Los Angeles, CARecent concerns about Levaquin side effects have prompted some critics to call on the Food and Drug Administration (FDA) to take stronger action regarding Levaquin. A recent report by ABC10 News highlights some of the concerns medical professionals and patients have about the drug.
According to ABC10 News, some researchers are concerned that Levaquin has more serious side effects than those mentioned on the drug’s label. Specifically, they are concerned about depression, hallucinations and mitochondrial toxicity, which indicate the drug could actually have an effect on a patient’s cells. Studies have reportedly been undertaken at UC San Diego and University of Rochester to look into some of the side effects that could be linked to Levaquin.

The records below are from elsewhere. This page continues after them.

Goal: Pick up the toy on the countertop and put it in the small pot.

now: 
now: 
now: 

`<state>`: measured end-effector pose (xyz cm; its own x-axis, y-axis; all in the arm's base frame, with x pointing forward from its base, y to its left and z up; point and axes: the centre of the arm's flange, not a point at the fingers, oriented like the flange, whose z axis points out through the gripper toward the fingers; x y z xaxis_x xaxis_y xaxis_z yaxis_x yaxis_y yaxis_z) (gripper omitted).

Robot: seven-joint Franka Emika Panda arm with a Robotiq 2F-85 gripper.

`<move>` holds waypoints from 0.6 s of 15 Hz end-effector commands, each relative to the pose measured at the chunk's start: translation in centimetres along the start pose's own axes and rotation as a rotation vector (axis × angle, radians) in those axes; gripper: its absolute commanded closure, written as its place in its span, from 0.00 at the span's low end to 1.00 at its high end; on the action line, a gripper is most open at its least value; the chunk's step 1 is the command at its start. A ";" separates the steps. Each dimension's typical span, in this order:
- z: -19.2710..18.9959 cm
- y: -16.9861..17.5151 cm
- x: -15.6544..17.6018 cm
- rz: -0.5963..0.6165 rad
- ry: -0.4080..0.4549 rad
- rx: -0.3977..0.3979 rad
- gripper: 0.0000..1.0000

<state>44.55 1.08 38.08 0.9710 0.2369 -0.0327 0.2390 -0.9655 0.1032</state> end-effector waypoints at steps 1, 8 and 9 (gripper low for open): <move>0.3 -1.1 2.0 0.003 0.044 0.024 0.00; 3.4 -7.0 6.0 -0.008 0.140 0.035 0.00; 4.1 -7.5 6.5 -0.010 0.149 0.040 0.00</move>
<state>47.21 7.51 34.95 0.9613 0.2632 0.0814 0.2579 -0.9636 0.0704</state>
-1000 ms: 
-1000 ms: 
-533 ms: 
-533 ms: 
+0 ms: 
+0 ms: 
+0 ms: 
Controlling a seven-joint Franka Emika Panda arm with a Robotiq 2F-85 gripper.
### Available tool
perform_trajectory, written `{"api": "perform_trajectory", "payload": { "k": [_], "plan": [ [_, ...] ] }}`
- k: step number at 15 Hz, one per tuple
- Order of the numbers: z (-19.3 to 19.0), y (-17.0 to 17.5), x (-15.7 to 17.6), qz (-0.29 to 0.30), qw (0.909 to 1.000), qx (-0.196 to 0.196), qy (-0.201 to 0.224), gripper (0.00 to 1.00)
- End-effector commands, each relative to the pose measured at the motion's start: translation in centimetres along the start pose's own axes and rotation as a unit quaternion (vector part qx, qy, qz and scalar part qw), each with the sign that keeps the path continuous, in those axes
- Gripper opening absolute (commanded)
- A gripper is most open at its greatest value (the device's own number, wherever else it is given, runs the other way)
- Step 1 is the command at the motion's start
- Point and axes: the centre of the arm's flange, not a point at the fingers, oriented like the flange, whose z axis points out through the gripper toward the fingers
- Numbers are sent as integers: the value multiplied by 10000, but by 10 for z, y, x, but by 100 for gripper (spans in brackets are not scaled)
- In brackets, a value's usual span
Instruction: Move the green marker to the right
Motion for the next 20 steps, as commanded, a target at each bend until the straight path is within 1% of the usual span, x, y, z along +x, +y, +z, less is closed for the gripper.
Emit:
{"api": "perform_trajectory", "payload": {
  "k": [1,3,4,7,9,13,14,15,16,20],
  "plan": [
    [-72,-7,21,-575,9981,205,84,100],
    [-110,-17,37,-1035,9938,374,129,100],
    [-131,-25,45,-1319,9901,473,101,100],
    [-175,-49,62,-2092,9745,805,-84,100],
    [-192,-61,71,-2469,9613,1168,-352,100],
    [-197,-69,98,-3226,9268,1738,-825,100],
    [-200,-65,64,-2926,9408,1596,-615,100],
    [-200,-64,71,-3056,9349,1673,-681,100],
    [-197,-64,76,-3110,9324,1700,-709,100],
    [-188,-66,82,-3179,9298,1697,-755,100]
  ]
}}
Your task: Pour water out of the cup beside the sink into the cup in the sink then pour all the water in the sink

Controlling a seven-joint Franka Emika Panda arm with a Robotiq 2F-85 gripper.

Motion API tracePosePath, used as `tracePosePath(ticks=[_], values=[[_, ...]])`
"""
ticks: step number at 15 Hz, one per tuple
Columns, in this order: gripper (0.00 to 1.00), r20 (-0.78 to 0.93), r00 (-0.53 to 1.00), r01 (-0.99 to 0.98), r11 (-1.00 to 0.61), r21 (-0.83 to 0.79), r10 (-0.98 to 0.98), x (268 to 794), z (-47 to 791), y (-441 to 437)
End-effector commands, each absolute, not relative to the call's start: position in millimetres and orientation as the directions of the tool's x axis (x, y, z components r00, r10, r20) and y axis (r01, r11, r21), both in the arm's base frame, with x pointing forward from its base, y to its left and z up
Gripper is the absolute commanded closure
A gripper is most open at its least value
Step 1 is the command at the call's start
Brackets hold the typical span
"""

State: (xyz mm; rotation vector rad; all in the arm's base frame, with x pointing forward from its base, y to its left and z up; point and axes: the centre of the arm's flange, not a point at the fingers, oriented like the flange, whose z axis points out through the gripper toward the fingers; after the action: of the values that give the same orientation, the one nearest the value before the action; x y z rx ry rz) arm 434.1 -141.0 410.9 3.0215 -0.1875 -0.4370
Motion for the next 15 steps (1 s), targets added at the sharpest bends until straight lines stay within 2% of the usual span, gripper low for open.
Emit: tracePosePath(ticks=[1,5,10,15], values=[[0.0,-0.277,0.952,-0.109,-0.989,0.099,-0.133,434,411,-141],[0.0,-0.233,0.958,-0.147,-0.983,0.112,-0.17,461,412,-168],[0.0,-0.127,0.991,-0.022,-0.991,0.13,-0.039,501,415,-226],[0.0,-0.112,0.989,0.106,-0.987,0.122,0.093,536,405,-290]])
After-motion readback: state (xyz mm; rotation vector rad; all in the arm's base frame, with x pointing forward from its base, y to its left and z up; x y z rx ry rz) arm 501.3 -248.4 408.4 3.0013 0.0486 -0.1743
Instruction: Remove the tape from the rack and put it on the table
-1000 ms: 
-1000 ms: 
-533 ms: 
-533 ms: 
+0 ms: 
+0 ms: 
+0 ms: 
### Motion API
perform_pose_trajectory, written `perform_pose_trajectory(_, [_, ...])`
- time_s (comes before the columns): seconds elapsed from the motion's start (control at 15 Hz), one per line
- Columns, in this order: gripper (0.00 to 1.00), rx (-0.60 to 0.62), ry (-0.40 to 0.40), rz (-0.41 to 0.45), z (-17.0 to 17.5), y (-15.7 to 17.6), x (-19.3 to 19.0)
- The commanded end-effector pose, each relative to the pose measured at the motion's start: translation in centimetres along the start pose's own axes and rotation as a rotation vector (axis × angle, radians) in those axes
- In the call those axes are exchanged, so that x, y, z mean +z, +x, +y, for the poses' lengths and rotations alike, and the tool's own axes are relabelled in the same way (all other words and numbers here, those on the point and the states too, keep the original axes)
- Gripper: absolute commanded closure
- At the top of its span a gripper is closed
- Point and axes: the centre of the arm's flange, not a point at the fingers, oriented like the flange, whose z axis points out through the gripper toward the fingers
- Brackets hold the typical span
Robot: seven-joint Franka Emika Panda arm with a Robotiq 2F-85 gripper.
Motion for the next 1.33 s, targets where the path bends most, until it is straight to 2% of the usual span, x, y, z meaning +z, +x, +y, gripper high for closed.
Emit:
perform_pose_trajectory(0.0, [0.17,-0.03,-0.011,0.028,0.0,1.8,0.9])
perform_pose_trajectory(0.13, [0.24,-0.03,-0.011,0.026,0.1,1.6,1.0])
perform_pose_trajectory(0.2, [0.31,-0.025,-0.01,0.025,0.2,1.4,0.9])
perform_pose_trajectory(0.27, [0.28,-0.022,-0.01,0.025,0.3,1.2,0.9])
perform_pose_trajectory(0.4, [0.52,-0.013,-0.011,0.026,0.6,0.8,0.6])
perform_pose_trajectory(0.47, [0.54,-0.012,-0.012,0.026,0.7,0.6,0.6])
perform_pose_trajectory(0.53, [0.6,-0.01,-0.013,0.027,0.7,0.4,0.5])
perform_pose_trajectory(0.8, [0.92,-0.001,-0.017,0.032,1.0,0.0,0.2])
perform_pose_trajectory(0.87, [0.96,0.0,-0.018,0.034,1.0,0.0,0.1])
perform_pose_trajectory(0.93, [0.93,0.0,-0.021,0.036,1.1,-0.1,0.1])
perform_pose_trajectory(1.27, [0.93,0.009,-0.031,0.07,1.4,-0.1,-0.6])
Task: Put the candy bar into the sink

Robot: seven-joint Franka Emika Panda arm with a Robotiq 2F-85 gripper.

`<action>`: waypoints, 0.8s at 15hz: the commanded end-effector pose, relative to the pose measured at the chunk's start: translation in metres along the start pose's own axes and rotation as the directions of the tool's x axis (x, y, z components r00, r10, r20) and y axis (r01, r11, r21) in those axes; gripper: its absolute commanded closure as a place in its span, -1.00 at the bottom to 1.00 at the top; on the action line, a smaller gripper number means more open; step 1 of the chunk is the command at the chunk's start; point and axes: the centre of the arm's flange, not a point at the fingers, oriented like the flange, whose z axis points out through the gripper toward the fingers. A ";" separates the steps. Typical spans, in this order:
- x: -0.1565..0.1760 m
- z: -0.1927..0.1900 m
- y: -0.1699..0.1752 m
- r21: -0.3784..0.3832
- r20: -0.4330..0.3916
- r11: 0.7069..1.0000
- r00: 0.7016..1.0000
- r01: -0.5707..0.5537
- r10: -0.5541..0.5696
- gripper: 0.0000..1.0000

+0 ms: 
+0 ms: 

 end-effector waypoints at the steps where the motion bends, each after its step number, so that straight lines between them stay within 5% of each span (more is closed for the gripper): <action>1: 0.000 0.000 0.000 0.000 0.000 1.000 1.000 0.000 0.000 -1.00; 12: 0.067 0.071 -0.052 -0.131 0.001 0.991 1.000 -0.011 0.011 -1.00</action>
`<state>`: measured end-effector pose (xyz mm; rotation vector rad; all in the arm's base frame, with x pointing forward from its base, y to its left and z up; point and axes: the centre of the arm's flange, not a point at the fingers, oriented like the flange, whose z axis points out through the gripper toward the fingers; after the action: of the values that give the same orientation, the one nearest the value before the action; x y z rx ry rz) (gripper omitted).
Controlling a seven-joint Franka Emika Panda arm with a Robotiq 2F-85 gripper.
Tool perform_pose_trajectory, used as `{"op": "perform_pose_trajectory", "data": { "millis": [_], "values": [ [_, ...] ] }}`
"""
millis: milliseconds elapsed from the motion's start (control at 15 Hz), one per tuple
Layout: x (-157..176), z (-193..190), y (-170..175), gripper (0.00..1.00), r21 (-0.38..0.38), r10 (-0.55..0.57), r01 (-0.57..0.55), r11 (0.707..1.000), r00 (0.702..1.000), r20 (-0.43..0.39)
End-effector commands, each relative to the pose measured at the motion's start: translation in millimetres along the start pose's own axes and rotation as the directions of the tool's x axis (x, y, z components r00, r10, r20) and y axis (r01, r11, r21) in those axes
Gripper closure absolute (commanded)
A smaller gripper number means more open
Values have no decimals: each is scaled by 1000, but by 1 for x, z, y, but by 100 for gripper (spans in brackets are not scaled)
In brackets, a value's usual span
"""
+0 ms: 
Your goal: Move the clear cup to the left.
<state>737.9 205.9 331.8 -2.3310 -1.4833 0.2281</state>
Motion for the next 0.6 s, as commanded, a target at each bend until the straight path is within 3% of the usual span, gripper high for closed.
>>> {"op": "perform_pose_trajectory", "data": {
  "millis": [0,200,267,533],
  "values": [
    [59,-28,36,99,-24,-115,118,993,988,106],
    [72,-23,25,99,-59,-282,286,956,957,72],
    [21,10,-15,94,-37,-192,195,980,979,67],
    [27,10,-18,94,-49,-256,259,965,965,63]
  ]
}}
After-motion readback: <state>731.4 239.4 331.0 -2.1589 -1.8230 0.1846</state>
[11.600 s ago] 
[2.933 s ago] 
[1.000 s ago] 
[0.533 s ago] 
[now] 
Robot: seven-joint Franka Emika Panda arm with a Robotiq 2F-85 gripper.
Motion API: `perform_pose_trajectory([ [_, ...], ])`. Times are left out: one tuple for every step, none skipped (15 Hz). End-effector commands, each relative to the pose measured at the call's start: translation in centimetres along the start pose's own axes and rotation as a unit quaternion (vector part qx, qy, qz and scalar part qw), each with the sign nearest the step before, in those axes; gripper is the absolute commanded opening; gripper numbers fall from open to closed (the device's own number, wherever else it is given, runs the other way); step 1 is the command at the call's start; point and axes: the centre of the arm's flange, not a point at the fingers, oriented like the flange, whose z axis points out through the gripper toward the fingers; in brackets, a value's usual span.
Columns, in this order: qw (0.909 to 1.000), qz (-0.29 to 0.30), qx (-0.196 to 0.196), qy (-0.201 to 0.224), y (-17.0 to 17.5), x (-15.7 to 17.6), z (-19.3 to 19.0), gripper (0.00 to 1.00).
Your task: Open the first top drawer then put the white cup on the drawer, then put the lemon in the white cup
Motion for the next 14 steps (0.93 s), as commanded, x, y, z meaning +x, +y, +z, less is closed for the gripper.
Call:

Levaquin is an antibiotic in a class known as fluoroquinolones. Although they are lifesaving drugs, some experts believe they are overprescribed, putting many patients at risk for serious side effects. Further, in some cases, they are used for fairly minor infections that may not require a strong antibiotic, so the risks might outweigh the benefits. Levaquin currently carries a black box warning about the risk of tendon rupture.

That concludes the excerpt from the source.